*** Given data Section Begins ***

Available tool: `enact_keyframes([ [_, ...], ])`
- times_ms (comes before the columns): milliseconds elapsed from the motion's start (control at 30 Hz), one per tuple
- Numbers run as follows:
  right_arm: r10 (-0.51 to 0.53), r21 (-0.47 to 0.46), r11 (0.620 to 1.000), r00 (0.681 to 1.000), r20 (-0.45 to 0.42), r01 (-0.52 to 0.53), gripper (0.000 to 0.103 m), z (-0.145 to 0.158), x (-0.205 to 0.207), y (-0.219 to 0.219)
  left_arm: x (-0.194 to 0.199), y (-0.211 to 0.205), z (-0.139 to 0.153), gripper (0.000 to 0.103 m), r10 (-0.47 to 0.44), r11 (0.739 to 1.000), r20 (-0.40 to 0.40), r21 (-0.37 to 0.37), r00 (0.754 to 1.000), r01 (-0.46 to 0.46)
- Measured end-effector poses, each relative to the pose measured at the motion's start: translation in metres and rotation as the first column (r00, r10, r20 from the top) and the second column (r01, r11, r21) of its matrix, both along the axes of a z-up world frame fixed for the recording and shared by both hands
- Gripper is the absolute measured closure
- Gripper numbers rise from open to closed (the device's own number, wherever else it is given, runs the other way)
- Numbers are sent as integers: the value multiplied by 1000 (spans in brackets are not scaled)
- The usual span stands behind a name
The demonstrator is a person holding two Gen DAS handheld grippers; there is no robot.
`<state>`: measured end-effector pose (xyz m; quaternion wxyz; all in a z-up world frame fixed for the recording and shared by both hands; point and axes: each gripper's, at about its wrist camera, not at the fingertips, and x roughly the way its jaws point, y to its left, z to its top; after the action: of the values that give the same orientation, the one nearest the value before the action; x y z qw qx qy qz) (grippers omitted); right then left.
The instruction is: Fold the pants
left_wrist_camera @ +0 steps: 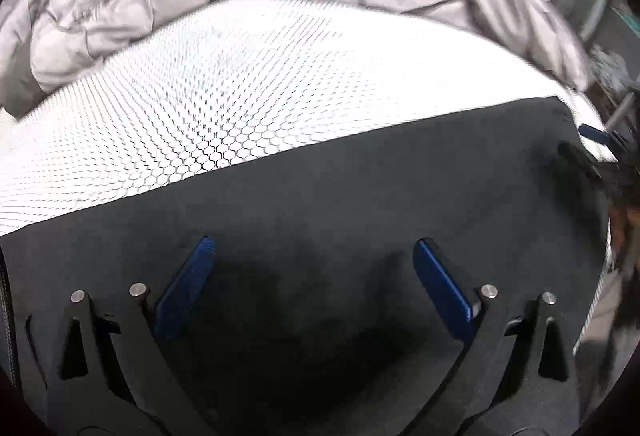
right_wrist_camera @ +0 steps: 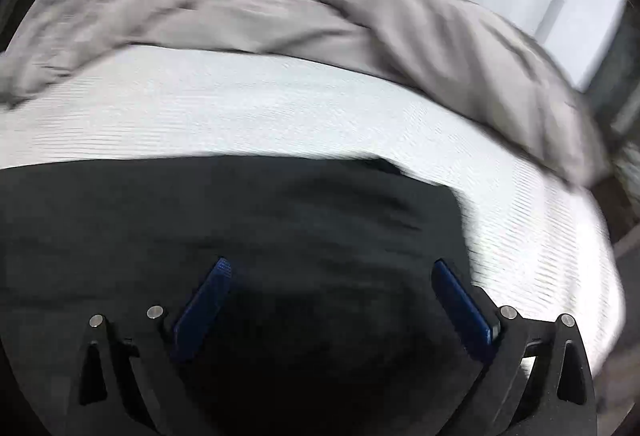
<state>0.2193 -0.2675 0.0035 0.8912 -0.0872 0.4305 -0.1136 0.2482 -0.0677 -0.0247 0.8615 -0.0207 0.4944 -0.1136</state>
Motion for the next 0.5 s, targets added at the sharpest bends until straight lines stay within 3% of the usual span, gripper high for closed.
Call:
enact_keyframes([
  [67,116,47,992,993,-19,-115,1,-10,13,29,14,1,-14,7,10,1000,-44,18,999,-9],
  [200,281,79,958,958,-49,-277,1,-37,37,77,18,6,-20,3,-23,999,-22,28,999,24],
  [233,279,103,957,957,-80,-270,1,-44,44,75,17,10,-20,3,-27,999,-21,17,999,28],
  [300,221,76,974,971,-91,-214,1,-50,53,60,15,16,-21,3,-31,999,-18,13,999,31],
  [400,-3,-45,999,997,-80,0,1,-46,59,4,12,18,-24,3,-36,999,-7,40,999,36],
  [433,-120,-89,989,991,-55,115,1,-42,54,-20,10,19,-23,3,-32,998,-7,53,999,33],
  [500,-239,-149,961,971,-25,233,1,-34,43,-49,4,20,-18,6,-1,997,-10,78,1000,1],
])
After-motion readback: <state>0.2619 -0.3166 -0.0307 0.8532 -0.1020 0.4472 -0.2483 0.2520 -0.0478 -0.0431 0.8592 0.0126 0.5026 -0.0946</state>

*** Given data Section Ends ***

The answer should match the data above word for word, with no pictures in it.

Available tool: `enact_keyframes([ [_, ...], ])`
- times_ms (comes before the columns): milliseconds elapsed from the motion's start (control at 30 Hz), one per tuple
- Numbers run as follows:
  right_arm: r10 (-0.51 to 0.53), r21 (-0.47 to 0.46), r11 (0.620 to 1.000), r00 (0.681 to 1.000), r20 (-0.45 to 0.42), r01 (-0.52 to 0.53), gripper (0.000 to 0.103 m), z (-0.145 to 0.158), x (-0.205 to 0.207), y (-0.219 to 0.219)
  left_arm: x (-0.194 to 0.199), y (-0.211 to 0.205), z (-0.139 to 0.153), gripper (0.000 to 0.103 m), r10 (-0.47 to 0.44), r11 (0.739 to 1.000), r20 (-0.40 to 0.40), r21 (-0.37 to 0.37), r00 (0.754 to 1.000), r01 (-0.46 to 0.46)
- Measured end-effector poses, each relative to the pose measured at the motion's start: translation in metres and rotation as the first column (r00, r10, r20 from the top) and the second column (r01, r11, r21) of its matrix, both along the axes of a z-up world frame fixed for the recording and shared by both hands
- Gripper is the absolute measured closure
- Gripper numbers rise from open to closed (the device's own number, wherever else it is given, runs the other way)
- Numbers are sent as integers: the value multiplied by 1000 (spans in brackets are not scaled)
- The usual span stands behind a name
The demonstrator is a person holding two Gen DAS handheld grippers; there is no robot.
`<state>`: measured end-effector pose (xyz m; quaternion wxyz; all in a z-up world frame fixed for the recording and shared by both hands; point and axes: each gripper's, at about its wrist camera, not at the fingertips, and x roughly the way its jaws point, y to its left, z to its top; after the action: of the values that give the same orientation, the one nearest the value before the action; x y z qw qx qy qz) (grippers omitted); right then left.
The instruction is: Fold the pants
left_wrist_camera @ +0 steps: 
right_wrist_camera @ +0 steps: 
<state>0.2193 -0.2675 0.0035 0.8912 -0.0872 0.4305 -0.1136 0.2482 -0.0677 -0.0247 0.8615 -0.0207 0.4944 -0.1136</state>
Motion for the next 0.5 s, targets added at the sharpest bends until straight lines stay within 3% of the usual span, gripper high for closed.
Call:
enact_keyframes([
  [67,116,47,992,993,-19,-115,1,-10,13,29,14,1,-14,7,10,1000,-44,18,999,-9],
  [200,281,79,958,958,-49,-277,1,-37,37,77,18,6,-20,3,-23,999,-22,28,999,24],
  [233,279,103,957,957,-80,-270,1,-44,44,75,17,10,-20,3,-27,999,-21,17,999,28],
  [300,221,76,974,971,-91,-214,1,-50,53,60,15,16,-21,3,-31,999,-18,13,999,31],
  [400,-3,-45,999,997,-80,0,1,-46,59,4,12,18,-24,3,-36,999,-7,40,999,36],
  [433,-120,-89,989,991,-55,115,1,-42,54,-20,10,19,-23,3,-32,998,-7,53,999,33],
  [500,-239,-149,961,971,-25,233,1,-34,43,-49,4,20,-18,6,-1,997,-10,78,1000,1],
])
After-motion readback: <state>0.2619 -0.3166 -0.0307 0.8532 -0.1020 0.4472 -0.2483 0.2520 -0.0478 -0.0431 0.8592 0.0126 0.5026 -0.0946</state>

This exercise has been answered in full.